The internal phylogenetic relationships of Annelida, one of the key lophotrochozoan lineages, are still heavily debated. Recent molecular analyses suggest that morphologically distinct groups, such as the polychaetes, are paraphyletic assemblages, thus questioning the homology of a number of polychaete morphological characters. Serpulid polychaetes are typically recognized by having fused anterior ends bearing a tentacular crown and an operculum. The latter is commonly viewed as a modified tentacle (= radiole) and is often used as an important diagnostic character in serpulid systematics.

Results

By reconstructing the developmental neuroanatomy of the serpulid polychaete Spirorbis cf. spirorbis (Spirorbinae), we found striking differences in the overall neural architecture, the innervation pattern, and the ontogenetic establishment of the nervous supply of the operculum and the radioles in this species.
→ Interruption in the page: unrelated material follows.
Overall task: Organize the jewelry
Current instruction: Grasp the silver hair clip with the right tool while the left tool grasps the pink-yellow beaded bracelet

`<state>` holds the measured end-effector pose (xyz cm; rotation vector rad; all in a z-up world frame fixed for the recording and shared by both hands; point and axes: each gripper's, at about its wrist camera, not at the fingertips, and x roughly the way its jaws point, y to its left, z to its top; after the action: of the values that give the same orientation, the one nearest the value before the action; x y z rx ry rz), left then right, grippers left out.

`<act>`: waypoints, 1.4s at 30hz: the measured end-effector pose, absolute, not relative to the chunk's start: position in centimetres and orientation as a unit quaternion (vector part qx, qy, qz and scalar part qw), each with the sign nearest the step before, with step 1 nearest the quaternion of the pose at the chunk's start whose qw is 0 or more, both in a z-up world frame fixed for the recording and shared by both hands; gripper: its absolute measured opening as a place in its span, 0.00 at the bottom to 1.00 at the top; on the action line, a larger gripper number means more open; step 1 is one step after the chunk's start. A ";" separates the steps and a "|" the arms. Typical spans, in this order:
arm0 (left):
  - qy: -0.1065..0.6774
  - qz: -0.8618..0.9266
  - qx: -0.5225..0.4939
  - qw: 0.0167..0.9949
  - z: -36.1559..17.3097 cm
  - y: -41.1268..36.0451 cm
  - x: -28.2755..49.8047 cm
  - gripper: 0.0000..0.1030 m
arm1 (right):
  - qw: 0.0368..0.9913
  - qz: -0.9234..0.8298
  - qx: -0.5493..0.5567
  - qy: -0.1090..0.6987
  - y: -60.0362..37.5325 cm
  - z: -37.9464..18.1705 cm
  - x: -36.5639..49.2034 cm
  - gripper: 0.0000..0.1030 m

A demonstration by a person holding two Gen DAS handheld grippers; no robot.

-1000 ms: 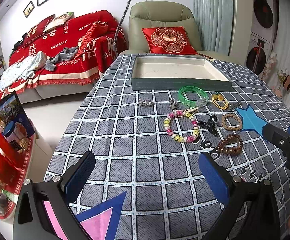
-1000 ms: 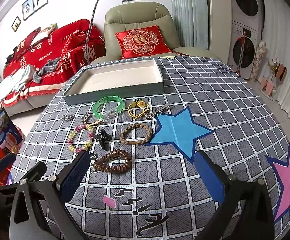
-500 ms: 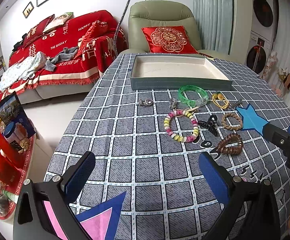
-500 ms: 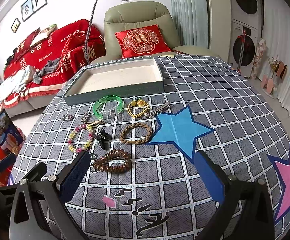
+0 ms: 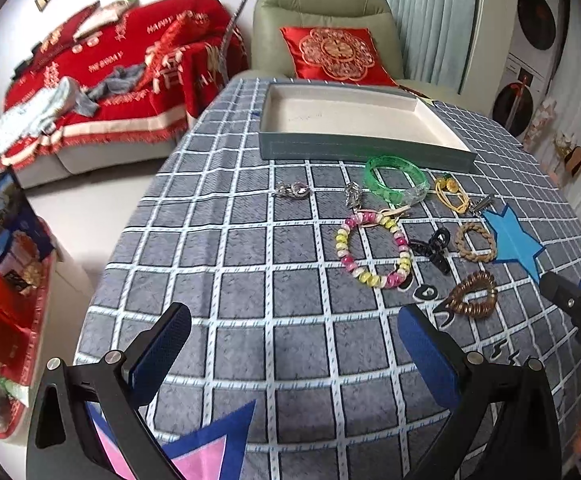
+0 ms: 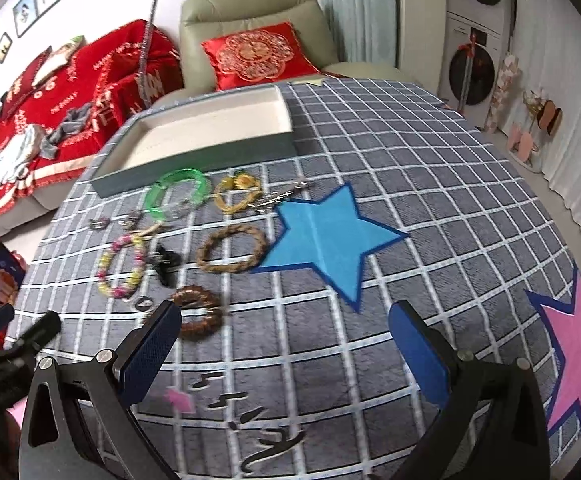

Accordingly, the spirorbin operculum might not be homologous to the radioles or to the opercula of other serpulid taxa such as Serpula and Pomatoceros and is thus probably not a part of the tentacular crown.

Conclusion

We demonstrate that common morphological traits such as the prostomial appendages may have evolved independently in respective serpulid sublineages and therefore require reassessment before being used in phylogenetic analyses. Our findings corroborate recent molecular studies that argue for a revision of serpulid systematics. In addition, our data on Spirorbis neurogenesis provide a novel set of characters that highlight the developmental plasticity of the segmented annelid nervous system.